- **WHAT YOU SHOULD DO**
Below are entries with pictures in them. Output exactly the lines starting at the line with "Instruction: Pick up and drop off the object" and ending at the line with "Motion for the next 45", both included, but not the pictures.
== LISTED RECORDS ==
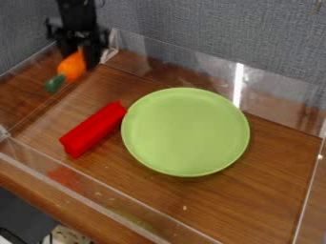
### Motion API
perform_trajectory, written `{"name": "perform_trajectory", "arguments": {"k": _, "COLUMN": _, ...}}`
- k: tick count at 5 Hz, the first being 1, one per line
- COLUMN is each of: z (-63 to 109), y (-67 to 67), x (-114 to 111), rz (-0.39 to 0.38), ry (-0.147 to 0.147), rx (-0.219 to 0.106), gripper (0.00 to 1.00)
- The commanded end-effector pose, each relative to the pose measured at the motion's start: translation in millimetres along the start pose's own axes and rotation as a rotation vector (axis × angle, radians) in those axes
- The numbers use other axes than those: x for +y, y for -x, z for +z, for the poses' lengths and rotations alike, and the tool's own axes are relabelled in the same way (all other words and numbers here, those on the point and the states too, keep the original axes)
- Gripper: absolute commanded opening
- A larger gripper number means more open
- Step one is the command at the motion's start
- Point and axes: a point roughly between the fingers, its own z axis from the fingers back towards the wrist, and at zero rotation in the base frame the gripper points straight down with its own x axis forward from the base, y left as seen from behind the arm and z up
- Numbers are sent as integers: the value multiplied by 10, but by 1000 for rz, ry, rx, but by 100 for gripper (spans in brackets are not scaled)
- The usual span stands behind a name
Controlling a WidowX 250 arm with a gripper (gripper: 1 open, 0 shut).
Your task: Put the carrot on the green plate
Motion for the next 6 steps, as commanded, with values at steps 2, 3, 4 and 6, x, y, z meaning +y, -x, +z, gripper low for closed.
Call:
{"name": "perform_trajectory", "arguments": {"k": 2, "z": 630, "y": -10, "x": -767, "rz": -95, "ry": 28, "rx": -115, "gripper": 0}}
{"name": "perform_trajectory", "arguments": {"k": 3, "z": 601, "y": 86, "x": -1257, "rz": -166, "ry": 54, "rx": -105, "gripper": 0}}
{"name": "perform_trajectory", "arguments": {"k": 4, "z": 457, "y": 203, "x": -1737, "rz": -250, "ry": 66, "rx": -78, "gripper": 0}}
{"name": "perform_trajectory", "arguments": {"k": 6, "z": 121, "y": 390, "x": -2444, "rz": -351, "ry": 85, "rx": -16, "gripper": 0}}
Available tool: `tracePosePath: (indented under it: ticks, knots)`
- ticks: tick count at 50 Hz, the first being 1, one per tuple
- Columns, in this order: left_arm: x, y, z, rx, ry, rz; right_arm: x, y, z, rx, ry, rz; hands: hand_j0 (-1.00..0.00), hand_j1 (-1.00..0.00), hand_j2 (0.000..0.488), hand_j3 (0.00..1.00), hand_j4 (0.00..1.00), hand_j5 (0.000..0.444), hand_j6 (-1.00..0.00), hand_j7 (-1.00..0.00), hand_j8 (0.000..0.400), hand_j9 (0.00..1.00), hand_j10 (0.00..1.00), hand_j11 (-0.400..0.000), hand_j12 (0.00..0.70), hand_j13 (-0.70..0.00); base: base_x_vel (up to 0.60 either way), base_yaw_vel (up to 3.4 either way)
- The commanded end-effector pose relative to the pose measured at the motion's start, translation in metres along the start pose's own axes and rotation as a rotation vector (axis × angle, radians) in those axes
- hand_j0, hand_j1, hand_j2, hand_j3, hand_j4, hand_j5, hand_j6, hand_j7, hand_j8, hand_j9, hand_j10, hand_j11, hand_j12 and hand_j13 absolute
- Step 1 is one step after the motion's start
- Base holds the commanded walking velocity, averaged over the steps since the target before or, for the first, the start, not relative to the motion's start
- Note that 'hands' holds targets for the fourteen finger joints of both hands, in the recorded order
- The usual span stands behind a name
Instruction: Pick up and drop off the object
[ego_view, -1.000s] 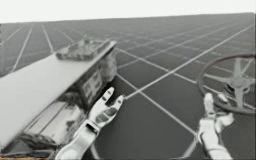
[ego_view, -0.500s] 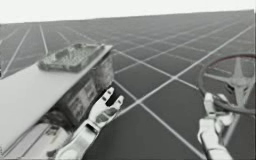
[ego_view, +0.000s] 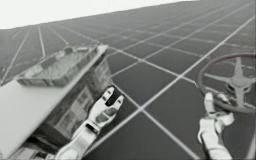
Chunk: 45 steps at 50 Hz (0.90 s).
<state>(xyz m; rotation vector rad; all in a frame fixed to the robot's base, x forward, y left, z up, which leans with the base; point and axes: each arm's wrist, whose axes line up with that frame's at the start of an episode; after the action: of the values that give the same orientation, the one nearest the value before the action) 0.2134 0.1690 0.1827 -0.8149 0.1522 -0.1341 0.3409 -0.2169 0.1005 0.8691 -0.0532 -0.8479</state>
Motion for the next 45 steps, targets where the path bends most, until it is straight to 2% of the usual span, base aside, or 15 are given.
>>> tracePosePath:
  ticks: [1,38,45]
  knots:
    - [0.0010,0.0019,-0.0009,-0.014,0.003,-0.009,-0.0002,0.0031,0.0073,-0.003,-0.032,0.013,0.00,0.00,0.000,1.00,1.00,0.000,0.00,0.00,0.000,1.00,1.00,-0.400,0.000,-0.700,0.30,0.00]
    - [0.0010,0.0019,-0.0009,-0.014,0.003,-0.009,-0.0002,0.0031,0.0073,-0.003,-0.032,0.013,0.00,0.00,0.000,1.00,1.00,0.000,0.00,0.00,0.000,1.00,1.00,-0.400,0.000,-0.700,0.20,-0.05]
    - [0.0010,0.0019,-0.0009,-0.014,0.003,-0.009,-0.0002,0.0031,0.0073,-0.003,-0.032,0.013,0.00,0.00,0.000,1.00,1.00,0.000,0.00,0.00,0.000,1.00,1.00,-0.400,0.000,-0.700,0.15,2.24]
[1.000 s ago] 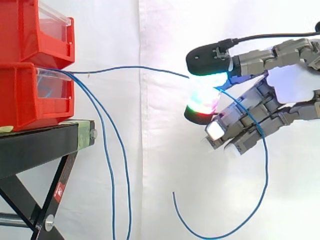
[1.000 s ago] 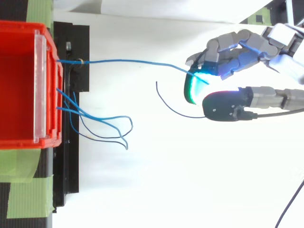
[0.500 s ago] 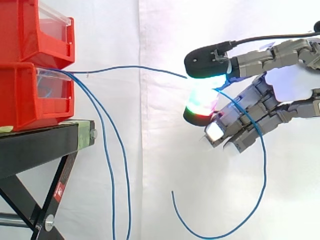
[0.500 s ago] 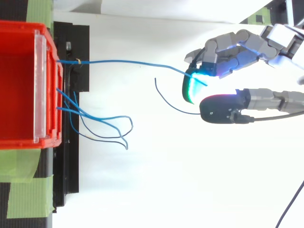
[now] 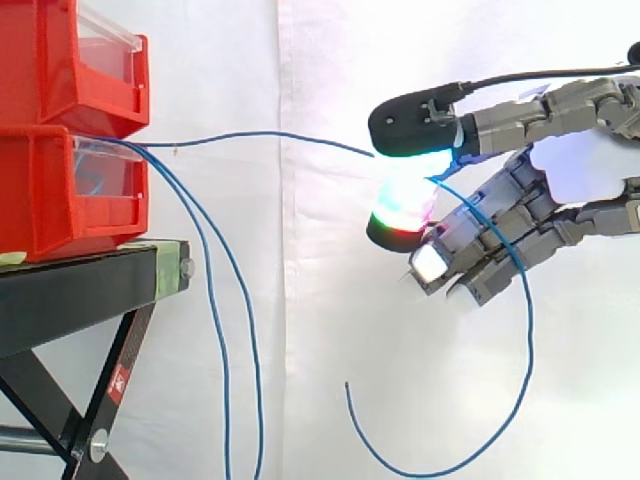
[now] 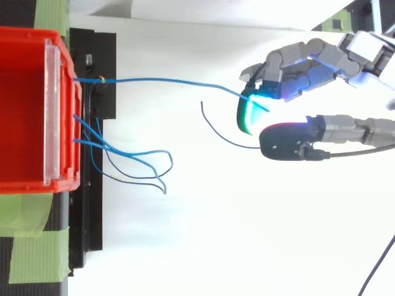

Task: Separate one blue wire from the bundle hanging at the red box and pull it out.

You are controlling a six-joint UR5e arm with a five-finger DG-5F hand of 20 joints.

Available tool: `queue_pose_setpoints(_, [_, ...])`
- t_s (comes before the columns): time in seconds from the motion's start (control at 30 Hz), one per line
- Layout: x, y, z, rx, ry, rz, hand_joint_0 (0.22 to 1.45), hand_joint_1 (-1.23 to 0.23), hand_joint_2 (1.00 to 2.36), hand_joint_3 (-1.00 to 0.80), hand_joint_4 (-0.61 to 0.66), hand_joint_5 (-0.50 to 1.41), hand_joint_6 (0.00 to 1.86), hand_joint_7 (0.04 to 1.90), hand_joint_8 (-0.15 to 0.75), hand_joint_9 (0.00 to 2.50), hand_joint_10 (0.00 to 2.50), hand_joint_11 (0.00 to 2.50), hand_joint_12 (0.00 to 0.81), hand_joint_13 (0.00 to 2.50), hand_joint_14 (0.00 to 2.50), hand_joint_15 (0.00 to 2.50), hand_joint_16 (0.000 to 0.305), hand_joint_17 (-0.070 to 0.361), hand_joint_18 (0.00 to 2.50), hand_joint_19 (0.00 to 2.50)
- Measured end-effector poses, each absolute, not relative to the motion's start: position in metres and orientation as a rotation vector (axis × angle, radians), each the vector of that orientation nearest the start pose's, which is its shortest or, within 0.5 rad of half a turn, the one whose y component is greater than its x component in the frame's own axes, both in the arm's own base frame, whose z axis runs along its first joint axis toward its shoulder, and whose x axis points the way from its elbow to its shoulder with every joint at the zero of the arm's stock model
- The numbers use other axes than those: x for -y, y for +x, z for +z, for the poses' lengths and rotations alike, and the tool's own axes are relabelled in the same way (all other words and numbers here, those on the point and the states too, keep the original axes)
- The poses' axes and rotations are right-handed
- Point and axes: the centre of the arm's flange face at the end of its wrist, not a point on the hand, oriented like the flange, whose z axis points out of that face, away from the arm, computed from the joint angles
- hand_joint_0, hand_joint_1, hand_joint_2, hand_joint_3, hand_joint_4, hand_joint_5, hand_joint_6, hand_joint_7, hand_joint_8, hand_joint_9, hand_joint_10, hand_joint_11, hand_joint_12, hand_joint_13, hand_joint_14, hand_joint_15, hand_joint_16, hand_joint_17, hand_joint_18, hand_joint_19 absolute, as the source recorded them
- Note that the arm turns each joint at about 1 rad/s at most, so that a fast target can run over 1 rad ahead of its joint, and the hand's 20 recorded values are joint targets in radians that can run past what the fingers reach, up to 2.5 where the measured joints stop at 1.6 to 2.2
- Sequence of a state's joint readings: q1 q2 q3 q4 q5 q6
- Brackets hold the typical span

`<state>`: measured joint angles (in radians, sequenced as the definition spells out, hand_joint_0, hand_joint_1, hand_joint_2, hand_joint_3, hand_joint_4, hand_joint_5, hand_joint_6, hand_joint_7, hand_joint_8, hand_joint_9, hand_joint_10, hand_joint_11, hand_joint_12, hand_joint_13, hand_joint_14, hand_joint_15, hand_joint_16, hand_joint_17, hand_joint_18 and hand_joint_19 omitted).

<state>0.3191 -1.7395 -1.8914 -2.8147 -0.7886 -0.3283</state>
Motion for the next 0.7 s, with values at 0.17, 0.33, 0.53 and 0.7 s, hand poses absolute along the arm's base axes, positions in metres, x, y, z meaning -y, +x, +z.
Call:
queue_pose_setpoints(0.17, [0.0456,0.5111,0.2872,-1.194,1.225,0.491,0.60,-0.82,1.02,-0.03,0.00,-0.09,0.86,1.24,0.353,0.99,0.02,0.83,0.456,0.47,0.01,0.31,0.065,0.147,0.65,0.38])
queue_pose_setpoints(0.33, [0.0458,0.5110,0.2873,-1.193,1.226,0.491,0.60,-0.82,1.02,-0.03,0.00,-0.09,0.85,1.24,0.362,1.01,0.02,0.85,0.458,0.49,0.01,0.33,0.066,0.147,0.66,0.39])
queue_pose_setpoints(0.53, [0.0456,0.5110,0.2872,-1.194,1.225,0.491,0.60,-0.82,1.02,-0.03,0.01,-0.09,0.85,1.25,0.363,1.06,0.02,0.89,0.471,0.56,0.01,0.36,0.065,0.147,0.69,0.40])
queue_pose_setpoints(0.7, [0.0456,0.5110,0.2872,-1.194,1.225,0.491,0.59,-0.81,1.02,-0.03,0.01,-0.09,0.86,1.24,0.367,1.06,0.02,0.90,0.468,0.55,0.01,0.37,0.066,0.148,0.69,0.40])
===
- **PROBLEM SOLUTION**
Instruction: Pick up and drop off the object
[ego_view, -1.000s] 
[ego_view, -0.500s] 
[ego_view, +0.000s] 
Chunk: 45 steps at 50 Hz (0.90 s).
<state>(xyz m; rotation vector rad; all in a frame fixed to the robot's base, x forward, y left, z up, which leans with the base; point and axes: each arm's wrist, whose axes line up with that frame's at the start of an episode; after the action: of the values that give the same orientation, the one nearest the value before the action) 0.2134 0.1690 0.1827 -0.8149 0.1522 -0.1341 0.3409 -0.2169 0.1005 0.8691 -0.0532 -0.8479</state>
Motion for the next 45 steps, targets where the path bends most, until it is straight to 2% of the usual span, base aside, or 15 are given.

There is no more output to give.